We know that the i^{th} box in the line has a_i balls inside it. Your task is to choose M boxes, each of a distinct colour, such that the maximum difference between the number of balls in any two of them is minimized.
QUICK EXPLANATION:
First, observe that the colour of the i^{th} box is the same as the colour of the (i \mod M)^{th} box (zero-based).
Now, sort the boxes by the number of balls. Fix the box with the smallest number of balls, then keep increasing the threshold for the maximum number of balls until you have M boxes of different colours. You can speed up the process by using the two pointers technique. The overall complexity should be O(N).
EXPLANATION:
First, let’s figure out how the boxes are coloured.
The fact that the colouring of the boxes is not given in the input should hint that it is uniquely determined.
To understand how the colouring works, start with the first M boxes. Let’s denote the colour of the i^{th} box by c_i. We know that there is exactly one instance of c_1 in the first M boxes. Hence, the colour of the (M+1)^{th} box should be the same as c_1, otherwise the second M consecutive boxes would not have an instance of c_1.
We can continue this observation and find out that the color of the (M+2)^{th} box is the same as c_2, the colour of the (M+3)^{th} box is the same as c_3 and so on. Generally, the colour of the i^{th} box is the same as c_{((i-1) \mod M) + 1}.
Now that we have the color c_i of every box, let’s sort the boxes by the number of balls inside them. From now on, we’ll assume a_i \le a_j if i \le j.
Consider the final selection of the boxes. The maximum difference between the number of balls in any two chosen boxes is equal to the difference between the number of balls inside the first and last box (because they are sorted).
Having made the above observation, we fix and start with the first chosen box l and keep taking the next box as long as we don’t have at least one instance of every colour. Assume the last box we take is labelled r. Once we have at least one instance of every colour, we can discard the excess boxes of each colour so that we end up with exactly one instance of every colour. This is the optimal selection if our first selected box is l, because there are no instances of colour c_r among the boxes l, l+1, \dots, r-1.

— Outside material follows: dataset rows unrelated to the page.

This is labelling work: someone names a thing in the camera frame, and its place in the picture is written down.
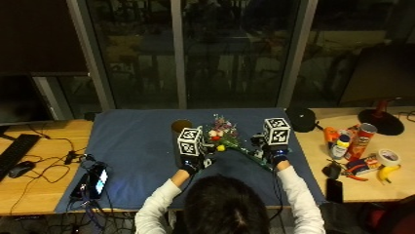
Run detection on person's right hand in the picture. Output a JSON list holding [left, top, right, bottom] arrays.
[[250, 132, 290, 166]]

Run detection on person's left hand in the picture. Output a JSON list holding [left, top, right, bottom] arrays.
[[179, 142, 217, 176]]

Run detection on flower bouquet with green stems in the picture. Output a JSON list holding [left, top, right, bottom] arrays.
[[206, 113, 277, 172]]

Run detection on white marker cube on left glove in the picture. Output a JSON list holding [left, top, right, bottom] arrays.
[[177, 126, 205, 158]]

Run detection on white marker cube on glove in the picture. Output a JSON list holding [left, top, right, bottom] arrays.
[[262, 117, 292, 146], [177, 126, 205, 158]]

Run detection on white marker cube on right glove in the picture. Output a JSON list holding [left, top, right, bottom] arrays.
[[262, 117, 292, 146]]

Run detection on brown round vase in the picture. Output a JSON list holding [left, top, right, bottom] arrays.
[[171, 118, 193, 135]]

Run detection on blue table cloth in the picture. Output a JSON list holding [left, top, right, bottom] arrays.
[[54, 107, 328, 215]]

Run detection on black round cap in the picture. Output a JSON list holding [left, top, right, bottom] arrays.
[[285, 106, 320, 134]]

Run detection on orange bottle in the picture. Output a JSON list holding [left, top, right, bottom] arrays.
[[324, 126, 341, 149]]

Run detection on small black pouch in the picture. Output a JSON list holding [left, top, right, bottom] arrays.
[[322, 161, 344, 180]]

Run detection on white bottle with blue cap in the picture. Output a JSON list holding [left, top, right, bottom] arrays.
[[329, 134, 351, 161]]

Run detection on the person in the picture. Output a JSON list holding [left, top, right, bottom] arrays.
[[133, 142, 328, 234]]

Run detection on dark smartphone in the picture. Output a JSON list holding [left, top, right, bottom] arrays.
[[326, 177, 345, 205]]

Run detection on red chip can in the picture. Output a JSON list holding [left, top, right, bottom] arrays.
[[344, 122, 379, 163]]

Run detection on red and blue snack box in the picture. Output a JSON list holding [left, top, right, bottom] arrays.
[[345, 153, 385, 176]]

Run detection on black smartphone with lit screen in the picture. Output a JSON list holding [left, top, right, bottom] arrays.
[[85, 164, 109, 200]]

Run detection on white tape roll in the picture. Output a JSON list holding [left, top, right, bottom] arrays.
[[375, 148, 402, 168]]

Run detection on yellow banana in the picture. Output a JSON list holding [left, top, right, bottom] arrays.
[[377, 164, 402, 184]]

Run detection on red lamp with black base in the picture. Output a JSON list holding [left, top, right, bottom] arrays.
[[357, 97, 406, 137]]

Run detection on black computer mouse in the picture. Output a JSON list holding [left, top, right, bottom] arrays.
[[7, 160, 36, 179]]

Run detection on black keyboard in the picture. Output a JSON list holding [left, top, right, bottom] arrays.
[[0, 133, 43, 181]]

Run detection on black computer monitor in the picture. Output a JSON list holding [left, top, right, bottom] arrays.
[[0, 71, 56, 127]]

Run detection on red-handled pliers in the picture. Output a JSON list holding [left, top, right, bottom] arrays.
[[341, 169, 370, 182]]

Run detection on black cables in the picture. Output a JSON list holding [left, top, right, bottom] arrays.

The complexity of the above solutions is O(N^2), as we need to fix the first box and possibly iterate through the rest of the boxes. However, we can use the two pointers technique to reduce the complexity to O(N). To do so, we keep an array cnt, where cnt[i] denotes the number of instances of colour i in our current range. Once the number of colours j where cnt[j] = 0 reaches 0 (denoted by cnt0 in the editorialist’s code), we will have at least one instance of every colour.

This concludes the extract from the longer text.